Friday 21 March 2014

Oculus Rift Unveils New Virtual Reality Headset for Devs to Play With


Game developers interested in creating games in virtual reality will get an upgraded set of tools from the Oculus Rift team this summer, the company announced Wednesday morning.

The second-generation Oculus Rift development kit is available for preorder starting Wednesday for developers. The virtual reality headset, which began as a Kickstarter campaign in 2012, now has 50,000 units in the hands of developers interested in creating games for it.

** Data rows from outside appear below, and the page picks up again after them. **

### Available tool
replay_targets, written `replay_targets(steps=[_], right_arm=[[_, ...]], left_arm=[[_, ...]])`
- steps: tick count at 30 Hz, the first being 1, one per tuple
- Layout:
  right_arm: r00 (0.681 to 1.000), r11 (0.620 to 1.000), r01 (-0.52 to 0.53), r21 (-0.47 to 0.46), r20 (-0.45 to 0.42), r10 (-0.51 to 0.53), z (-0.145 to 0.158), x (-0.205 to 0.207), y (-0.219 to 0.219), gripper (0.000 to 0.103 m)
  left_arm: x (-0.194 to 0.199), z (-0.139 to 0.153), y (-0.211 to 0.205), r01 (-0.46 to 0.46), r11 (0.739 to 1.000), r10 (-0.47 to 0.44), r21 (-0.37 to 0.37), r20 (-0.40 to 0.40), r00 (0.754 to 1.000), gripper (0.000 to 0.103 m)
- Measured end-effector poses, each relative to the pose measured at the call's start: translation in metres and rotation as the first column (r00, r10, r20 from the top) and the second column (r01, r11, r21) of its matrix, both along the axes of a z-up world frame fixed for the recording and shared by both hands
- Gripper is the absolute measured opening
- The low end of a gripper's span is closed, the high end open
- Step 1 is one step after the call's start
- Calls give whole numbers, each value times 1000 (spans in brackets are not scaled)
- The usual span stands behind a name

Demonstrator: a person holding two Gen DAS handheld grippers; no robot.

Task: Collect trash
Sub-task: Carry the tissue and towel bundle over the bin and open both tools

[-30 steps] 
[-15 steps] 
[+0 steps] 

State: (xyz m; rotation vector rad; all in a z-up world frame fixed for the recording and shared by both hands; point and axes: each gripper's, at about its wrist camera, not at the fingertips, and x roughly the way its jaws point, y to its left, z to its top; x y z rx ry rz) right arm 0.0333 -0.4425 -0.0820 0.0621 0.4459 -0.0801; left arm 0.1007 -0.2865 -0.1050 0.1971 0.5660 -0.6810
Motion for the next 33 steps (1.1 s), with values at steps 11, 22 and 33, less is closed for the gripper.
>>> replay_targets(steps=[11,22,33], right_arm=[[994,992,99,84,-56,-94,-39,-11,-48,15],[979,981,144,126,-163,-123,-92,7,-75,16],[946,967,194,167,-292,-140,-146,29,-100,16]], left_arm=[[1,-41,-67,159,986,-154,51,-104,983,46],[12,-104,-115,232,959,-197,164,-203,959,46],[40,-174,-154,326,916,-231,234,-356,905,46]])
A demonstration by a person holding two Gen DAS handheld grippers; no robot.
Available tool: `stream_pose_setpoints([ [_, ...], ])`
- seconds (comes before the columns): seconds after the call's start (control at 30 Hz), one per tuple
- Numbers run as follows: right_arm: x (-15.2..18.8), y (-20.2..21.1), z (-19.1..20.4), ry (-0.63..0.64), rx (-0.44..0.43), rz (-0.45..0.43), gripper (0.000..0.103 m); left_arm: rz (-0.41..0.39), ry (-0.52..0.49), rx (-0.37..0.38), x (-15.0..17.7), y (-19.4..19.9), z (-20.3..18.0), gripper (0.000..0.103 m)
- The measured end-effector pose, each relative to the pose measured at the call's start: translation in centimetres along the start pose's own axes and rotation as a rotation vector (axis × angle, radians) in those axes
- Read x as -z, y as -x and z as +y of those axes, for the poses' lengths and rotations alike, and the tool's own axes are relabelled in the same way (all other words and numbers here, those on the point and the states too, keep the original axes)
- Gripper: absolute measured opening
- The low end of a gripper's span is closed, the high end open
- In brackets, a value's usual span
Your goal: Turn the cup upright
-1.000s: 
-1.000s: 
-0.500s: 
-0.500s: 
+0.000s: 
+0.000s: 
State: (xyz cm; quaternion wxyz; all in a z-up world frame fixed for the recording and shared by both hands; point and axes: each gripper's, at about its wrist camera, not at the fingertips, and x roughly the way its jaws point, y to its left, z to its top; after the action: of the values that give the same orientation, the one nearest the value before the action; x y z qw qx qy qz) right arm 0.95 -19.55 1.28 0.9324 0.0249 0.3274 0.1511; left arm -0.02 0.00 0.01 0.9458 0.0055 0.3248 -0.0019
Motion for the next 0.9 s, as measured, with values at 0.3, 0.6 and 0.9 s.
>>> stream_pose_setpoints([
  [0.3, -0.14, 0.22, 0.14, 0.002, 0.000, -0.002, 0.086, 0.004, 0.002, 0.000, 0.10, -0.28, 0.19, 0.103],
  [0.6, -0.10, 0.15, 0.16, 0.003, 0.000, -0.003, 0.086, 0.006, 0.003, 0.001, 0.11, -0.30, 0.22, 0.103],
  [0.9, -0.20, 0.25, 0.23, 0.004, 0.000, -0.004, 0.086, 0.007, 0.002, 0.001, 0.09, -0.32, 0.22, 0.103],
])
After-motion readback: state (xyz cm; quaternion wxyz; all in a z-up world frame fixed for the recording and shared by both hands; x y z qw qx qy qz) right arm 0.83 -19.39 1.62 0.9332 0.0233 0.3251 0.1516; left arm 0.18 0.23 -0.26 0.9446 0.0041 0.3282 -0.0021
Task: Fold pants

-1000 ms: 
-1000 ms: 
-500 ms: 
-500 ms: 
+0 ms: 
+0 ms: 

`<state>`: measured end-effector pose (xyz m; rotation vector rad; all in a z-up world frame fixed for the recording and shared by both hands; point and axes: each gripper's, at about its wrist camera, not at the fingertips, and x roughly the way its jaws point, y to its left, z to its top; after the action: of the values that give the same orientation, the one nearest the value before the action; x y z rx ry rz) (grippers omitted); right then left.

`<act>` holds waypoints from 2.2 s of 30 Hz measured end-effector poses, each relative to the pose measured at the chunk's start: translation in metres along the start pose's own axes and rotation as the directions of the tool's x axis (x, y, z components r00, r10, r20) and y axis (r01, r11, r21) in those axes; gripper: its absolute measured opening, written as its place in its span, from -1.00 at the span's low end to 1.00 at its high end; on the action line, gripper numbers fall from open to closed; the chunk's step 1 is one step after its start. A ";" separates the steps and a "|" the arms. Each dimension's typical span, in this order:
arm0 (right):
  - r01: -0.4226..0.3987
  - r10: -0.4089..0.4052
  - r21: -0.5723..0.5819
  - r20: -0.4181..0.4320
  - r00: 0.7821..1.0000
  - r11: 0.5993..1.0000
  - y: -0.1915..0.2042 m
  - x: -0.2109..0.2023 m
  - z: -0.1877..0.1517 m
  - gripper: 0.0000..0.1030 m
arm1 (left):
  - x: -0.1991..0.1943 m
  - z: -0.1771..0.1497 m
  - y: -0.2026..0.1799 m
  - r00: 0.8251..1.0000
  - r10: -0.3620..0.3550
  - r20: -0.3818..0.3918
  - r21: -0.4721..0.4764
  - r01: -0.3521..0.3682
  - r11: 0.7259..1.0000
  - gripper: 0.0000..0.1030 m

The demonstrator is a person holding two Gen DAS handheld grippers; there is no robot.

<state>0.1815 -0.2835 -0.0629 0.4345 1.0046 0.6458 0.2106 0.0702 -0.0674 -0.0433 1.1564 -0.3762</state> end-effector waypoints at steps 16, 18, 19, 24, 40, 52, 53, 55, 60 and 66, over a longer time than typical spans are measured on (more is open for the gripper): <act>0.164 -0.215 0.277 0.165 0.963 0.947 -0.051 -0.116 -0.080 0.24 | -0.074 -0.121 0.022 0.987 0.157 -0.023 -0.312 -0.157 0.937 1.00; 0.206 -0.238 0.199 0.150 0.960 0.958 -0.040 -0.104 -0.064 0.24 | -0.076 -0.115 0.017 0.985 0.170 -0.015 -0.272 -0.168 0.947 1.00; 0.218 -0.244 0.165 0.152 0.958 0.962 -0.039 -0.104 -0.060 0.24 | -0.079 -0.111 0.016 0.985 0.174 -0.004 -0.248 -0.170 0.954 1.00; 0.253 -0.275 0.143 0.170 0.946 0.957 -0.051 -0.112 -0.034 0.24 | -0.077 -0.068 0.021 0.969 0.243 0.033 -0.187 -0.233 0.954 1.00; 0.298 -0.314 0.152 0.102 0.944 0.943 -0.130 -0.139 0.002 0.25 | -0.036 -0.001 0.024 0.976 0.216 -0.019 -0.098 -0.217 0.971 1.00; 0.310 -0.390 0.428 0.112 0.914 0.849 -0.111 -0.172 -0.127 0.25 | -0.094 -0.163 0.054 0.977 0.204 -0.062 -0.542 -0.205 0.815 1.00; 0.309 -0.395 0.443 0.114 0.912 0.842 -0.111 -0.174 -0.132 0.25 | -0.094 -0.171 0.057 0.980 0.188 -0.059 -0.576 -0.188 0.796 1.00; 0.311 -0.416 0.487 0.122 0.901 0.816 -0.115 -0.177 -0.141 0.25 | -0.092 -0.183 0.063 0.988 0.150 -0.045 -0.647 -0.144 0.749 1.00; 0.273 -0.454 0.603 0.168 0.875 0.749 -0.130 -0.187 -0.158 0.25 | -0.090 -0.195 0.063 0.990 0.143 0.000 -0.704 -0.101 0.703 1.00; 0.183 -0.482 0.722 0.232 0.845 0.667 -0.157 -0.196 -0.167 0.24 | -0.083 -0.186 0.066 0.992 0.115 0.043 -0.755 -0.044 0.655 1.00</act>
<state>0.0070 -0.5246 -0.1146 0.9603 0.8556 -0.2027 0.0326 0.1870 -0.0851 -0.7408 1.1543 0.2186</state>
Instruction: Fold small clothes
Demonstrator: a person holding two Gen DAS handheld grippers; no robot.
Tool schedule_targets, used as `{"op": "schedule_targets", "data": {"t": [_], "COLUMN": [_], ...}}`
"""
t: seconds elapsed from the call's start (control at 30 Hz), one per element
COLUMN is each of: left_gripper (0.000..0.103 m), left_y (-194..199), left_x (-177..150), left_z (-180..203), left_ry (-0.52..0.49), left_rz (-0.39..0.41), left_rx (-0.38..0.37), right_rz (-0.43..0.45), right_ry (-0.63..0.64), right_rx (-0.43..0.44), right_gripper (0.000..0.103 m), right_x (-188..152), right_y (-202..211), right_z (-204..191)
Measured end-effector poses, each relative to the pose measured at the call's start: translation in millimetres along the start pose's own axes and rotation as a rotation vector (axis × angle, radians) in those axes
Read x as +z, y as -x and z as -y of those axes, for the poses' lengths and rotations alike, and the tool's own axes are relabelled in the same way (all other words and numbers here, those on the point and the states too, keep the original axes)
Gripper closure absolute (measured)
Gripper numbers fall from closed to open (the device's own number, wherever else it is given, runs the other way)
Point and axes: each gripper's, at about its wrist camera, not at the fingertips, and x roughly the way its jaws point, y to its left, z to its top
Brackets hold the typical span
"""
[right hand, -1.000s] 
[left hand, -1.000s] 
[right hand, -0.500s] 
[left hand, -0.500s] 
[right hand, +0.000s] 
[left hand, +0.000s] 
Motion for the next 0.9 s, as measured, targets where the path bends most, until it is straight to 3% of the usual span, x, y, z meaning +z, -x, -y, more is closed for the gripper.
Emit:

Oculus VR Vice President of Product Nate Mitchell said doesn't resemble anything like consumers will eventually see, but is much farther along the company's vision for virtual reality than the previous Oculus Rift model. A consumer version is still not under discussion, he added.

"We've learned a lot of lessons from our original vision," Mitchell said.

The new Oculus Rift headset solves many users' latency issues; it eliminates the motion blur problems that were easy to spot if you moved your head too quickly. It features a brighter, higher-resolution OLED screen with a 960 x 1080p resolution over each eye, rather than a 640 x 800p resolution over each eye on the current kit.

The new headset also boasts improved positional tracking, part of the Crystal Cove prototype the company showed off during CES 2014. Mitchell said that such new features will allow developers to bring many more complex elements into games they produce for virtual reality, including text and UI layouts. Previously, both were previously very difficult to add.

The new headset will cost $350 for developers and will ship sometime in July of this year.

Virtual reality may be the belle of the ball at the Game Developers Conference this week. Sony also used the conference to announce its own virtual reality headset for the PlayStation 4, currently called Project Morpheus. Sony remained mum on setting a date for its headset to reach consumers.